A colleague of Doug Kane’s, Scott McLellan, picks me up and drives me out to meet a retired couple, Mike and Mary Hachey. The Hacheys have set out a mineral lick in their backyard, and since January 1 have been scattering sliced apples twice a day. At 4:30 p.m., Mike Hachey walks out into the plowed area and dumps out the evening allotment. Before he’s even back inside, deer materialize from the woods edging the property, as if called by a dinner bell. Ten, twelve, eighteen of them, all of them looking healthy. A few more tentatively join the crowd; I count 22 in all, and it feels disorienting, slightly thrilling, but weirdly unnatural, as if I’m watching tame deer at a petting zoo’s afternoon feeding.
Along with the calories and nutrition, the feeding of deer brings a number of unintended consequences, from increased road kill and predation by dogs and coyotes, to the potential introduction of food that’s incompatible with a deer’s digestive system, to a loss of ability to find natural food sources. Part of McLellan’s visit is a gentle education campaign. Feeding deer is a politically and emotionally charged issue in Maine, one that biologists would like to discourage.
The snow in the woods around Lily Bay hangs on–not moderately–into May. Of the past 60 winters in north-central Maine, Doug Kane’s data puts this one in the top third in terms of severity. Figures on the deer herd’s mortality won’t be fully evident until the following hunting season, but they immediately help shape the population modeling and number of hunting permits granted statewide–one of the few management tools available to state biologists.

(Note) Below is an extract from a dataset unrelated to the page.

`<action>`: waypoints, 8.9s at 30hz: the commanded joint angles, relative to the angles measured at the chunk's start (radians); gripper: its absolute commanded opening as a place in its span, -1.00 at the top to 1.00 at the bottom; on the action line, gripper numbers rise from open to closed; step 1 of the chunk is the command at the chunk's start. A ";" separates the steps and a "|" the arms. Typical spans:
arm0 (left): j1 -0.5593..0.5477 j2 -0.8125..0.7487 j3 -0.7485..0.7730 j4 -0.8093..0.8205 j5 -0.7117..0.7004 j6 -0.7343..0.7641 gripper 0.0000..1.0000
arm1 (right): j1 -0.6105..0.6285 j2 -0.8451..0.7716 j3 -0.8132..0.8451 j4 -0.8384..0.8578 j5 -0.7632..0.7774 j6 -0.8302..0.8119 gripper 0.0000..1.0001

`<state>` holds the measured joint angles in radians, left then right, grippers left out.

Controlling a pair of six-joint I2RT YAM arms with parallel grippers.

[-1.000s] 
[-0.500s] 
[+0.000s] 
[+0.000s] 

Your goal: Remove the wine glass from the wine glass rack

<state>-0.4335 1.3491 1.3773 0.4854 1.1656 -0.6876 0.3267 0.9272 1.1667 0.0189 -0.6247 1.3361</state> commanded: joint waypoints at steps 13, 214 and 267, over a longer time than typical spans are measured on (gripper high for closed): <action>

In late spring, the last of the families feeding deer in Beaver Cove puts out food for 75–and finally calls the state to ask for help.
I phone wildlife biologist Lee Kantar, the deer and moose spokesman for Maine’s Department of Inland Fisheries and Wildlife. Kantar is a thoughtful, measured speaker who understands the frustration that hunters feel about the diminishing deer herd; he empathizes with residents’ desire to do something to help.
He also has a clear view of a larger picture, one unclouded by mythology and emotion. “Hunters remember the good old days,” he says. “Post-World War II, post-wolf, pre-modern forestry, pre-road density, pre-snowshoe hare and coyote. The reality is that deer are responding to large landscape-level changes to the northern forest over several decades.”
The trajectory, he points out, has been downward since the spruce budworm epidemic more than 30 years ago; it devastated a huge part of the working forest and led to a massive salvage operation, which destroyed a lot of forest. Partly in response, environmentalists helped push for a law that limited the clear-cutting that timber companies could do. To continue meeting their volume needs, the industry then built more roads, accessing additional areas.
“Good winter habitat has been severely reduced,” Kantar says, “and meanwhile, winter does what winter does. Everyone wants us to do something, but we’re limited by biological and ecological reality. And the reality is: Maine is an awfully hard place to grow deer.”